TASK DESCRIPTION: When you retype the entries, keep each one exact and leave out the pictures.

(Collection entries)
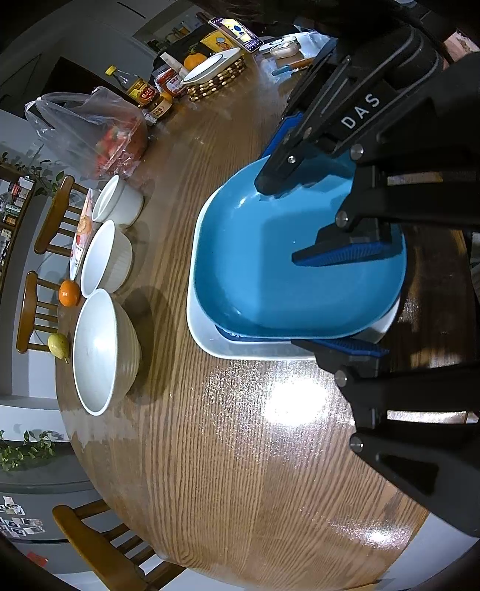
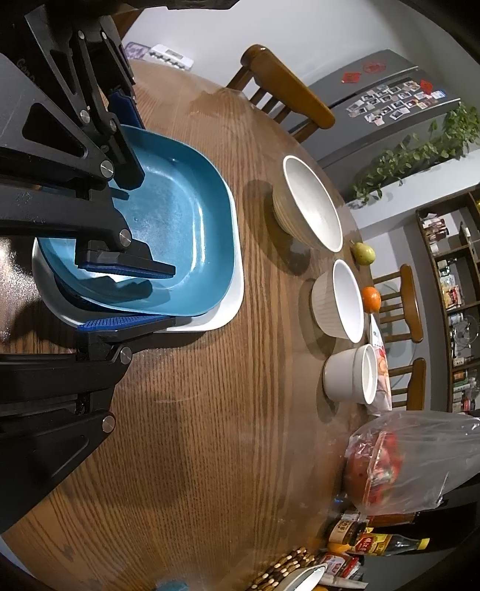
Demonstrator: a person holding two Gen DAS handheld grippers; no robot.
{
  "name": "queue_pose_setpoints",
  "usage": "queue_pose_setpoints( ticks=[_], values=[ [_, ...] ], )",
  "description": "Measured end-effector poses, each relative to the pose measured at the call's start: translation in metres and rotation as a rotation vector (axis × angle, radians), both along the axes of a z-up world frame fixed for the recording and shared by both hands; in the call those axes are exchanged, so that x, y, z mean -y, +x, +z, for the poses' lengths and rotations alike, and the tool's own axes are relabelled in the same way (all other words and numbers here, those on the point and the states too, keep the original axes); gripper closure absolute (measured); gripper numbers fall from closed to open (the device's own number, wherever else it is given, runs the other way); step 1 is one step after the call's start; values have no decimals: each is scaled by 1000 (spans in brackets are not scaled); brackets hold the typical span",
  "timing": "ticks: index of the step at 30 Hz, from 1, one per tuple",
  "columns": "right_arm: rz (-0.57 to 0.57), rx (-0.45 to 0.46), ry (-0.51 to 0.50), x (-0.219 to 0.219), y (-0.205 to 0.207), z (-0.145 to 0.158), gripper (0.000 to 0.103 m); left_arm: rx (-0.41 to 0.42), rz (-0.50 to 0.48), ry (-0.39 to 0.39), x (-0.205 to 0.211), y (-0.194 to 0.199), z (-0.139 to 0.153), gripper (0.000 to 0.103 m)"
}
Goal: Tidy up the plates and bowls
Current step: 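Hold the teal dish rim with both grippers and align it on the plates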
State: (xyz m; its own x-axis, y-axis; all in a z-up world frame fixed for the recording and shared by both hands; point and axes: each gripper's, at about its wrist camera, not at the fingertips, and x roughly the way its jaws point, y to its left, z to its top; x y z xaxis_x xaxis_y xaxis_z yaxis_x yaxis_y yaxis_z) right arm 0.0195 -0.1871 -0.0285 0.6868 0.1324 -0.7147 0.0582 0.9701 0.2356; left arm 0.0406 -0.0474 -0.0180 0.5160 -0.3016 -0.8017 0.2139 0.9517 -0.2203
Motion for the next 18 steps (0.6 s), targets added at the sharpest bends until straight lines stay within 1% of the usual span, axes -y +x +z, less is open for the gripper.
queue_pose_setpoints(
  ticks=[18],
  values=[
    [0,-2,-6,-1,0,-4,81,0,6,-4,-4,1,-1,69]
  ],
)
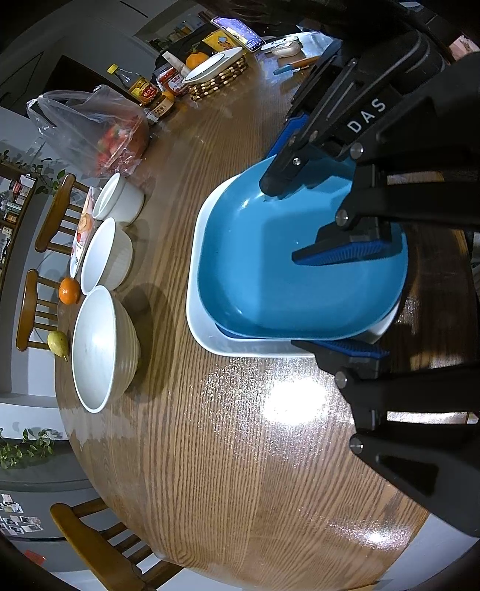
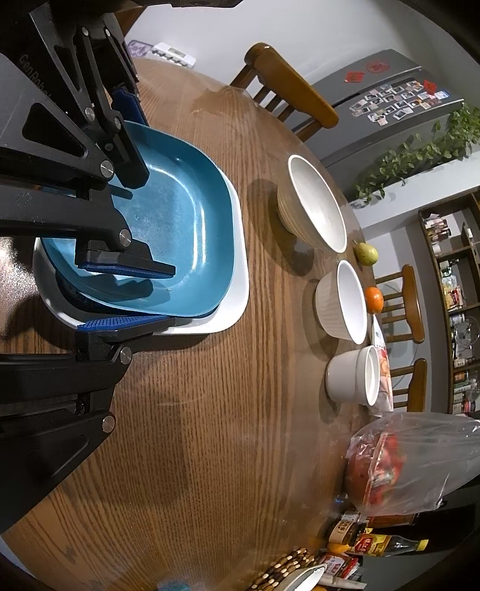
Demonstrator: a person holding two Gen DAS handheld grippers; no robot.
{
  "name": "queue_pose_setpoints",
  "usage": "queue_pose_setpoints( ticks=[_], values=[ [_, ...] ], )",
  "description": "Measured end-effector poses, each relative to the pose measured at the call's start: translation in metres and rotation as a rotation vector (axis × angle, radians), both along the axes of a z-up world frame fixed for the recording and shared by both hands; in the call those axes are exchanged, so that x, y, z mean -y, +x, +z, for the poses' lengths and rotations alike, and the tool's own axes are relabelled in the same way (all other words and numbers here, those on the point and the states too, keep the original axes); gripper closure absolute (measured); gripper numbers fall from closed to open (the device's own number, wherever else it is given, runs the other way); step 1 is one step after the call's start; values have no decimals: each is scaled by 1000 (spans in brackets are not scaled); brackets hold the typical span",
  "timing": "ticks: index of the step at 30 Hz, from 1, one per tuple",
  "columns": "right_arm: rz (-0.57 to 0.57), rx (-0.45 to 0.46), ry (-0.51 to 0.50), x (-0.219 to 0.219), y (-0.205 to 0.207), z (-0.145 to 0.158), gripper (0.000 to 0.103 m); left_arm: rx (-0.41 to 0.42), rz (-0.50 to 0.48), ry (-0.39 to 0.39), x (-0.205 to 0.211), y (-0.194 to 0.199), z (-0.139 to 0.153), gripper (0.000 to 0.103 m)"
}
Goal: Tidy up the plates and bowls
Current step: 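Hold the teal dish rim with both grippers and align it on the plates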
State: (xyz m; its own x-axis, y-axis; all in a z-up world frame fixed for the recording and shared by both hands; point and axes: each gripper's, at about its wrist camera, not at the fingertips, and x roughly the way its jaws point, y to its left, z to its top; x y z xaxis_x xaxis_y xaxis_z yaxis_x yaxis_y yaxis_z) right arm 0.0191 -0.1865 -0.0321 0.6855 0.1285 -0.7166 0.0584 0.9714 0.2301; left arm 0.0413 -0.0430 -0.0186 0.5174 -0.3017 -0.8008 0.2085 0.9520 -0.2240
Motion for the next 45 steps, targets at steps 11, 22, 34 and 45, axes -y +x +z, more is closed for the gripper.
queue_pose_setpoints(
  ticks=[11,22,34,45],
  values=[
    [5,-6,-10,-2,-1,-4,81,-1,2,4,0,0,1,68],
    [6,-7,-13,-3,-1,-4,81,-1,1,4,-1,0,0,68],
    [5,-7,-15,-4,0,-4,81,-1,2,1,-1,1,0,67],
    [5,-8,-15,-5,0,-3,81,-1,3,1,-1,0,1,67]
  ],
)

OUTPUT OF THE EXERCISE:
Demonstrator: a person holding two Gen DAS handheld grippers; no robot.
{
  "name": "queue_pose_setpoints",
  "usage": "queue_pose_setpoints( ticks=[_], values=[ [_, ...] ], )",
  "description": "Measured end-effector poses, each relative to the pose measured at the call's start: translation in metres and rotation as a rotation vector (axis × angle, radians), both along the axes of a z-up world frame fixed for the recording and shared by both hands; in the call those axes are exchanged, so that x, y, z mean -y, +x, +z, for the poses' lengths and rotations alike, and the tool's own axes are relabelled in the same way (all other words and numbers here, those on the point and the states too, keep the original axes); gripper closure absolute (measured); gripper numbers fall from closed to open (the device's own number, wherever else it is given, runs the other way); step 1 is one step after the call's start; values have no decimals: each is scaled by 1000 (spans in brackets are not scaled); brackets hold the typical span",
  "timing": "ticks: index of the step at 30 Hz, from 1, one per tuple",
  "columns": "right_arm: rz (-0.57 to 0.57), rx (-0.45 to 0.46), ry (-0.51 to 0.50), x (-0.219 to 0.219), y (-0.205 to 0.207), z (-0.145 to 0.158), gripper (0.000 to 0.103 m); left_arm: rx (-0.41 to 0.42), rz (-0.50 to 0.48), ry (-0.39 to 0.39), x (-0.205 to 0.211), y (-0.194 to 0.199), z (-0.139 to 0.153), gripper (0.000 to 0.103 m)"
}
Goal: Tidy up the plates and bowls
Current step: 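Hold the teal dish rim with both grippers and align it on the plates
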State: (xyz m; its own x-axis, y-axis; all in a z-up world frame fixed for the recording and shared by both hands; point and axes: each gripper's, at about its wrist camera, not at the fingertips, and x roughly the way its jaws point, y to its left, z to its top; x y z xaxis_x xaxis_y xaxis_z yaxis_x yaxis_y yaxis_z) right arm 0.0195 -0.1871 -0.0285 0.6868 0.1324 -0.7147 0.0582 0.9701 0.2356; left arm 0.0406 -0.0474 -0.0180 0.5160 -0.3016 -0.8017 0.2139 0.9517 -0.2203
Motion for the next 18 steps (0.6 s), targets added at the sharpest bends until straight lines stay within 1% of the usual span, axes -y +x +z, less is open for the gripper.
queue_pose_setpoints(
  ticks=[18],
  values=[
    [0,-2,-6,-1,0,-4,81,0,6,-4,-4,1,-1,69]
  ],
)
Demonstrator: a person holding two Gen DAS handheld grippers; no robot.
{
  "name": "queue_pose_setpoints",
  "usage": "queue_pose_setpoints( ticks=[_], values=[ [_, ...] ], )",
  "description": "Measured end-effector poses, each relative to the pose measured at the call's start: translation in metres and rotation as a rotation vector (axis × angle, radians), both along the axes of a z-up world frame fixed for the recording and shared by both hands; in the call those axes are exchanged, so that x, y, z mean -y, +x, +z, for the poses' lengths and rotations alike, and the tool's own axes are relabelled in the same way (all other words and numbers here, those on the point and the states too, keep the original axes); gripper closure absolute (measured); gripper numbers fall from closed to open (the device's own number, wherever else it is given, runs the other way); step 1 is one step after the call's start; values have no decimals: each is scaled by 1000 (spans in brackets are not scaled); brackets hold the typical span",
  "timing": "ticks: index of the step at 30 Hz, from 1, one per tuple",
  "columns": "right_arm: rz (-0.57 to 0.57), rx (-0.45 to 0.46), ry (-0.51 to 0.50), x (-0.219 to 0.219), y (-0.205 to 0.207), z (-0.145 to 0.158), gripper (0.000 to 0.103 m); left_arm: rx (-0.41 to 0.42), rz (-0.50 to 0.48), ry (-0.39 to 0.39), x (-0.205 to 0.211), y (-0.194 to 0.199), z (-0.139 to 0.153), gripper (0.000 to 0.103 m)"
}
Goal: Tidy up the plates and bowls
Current step: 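Hold the teal dish rim with both grippers and align it on the plates
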State: (xyz m; its own x-axis, y-axis; all in a z-up world frame fixed for the recording and shared by both hands; point and axes: each gripper's, at about its wrist camera, not at the fingertips, and x roughly the way its jaws point, y to its left, z to its top; x y z xaxis_x xaxis_y xaxis_z yaxis_x yaxis_y yaxis_z) right arm 0.0191 -0.1865 -0.0321 0.6855 0.1285 -0.7166 0.0584 0.9714 0.2301; left arm 0.0413 -0.0430 -0.0186 0.5174 -0.3017 -0.8008 0.2085 0.9520 -0.2240
Motion for the next 45 steps, targets at steps 11, 22, 34 and 45, axes -y +x +z, more is closed for the gripper.
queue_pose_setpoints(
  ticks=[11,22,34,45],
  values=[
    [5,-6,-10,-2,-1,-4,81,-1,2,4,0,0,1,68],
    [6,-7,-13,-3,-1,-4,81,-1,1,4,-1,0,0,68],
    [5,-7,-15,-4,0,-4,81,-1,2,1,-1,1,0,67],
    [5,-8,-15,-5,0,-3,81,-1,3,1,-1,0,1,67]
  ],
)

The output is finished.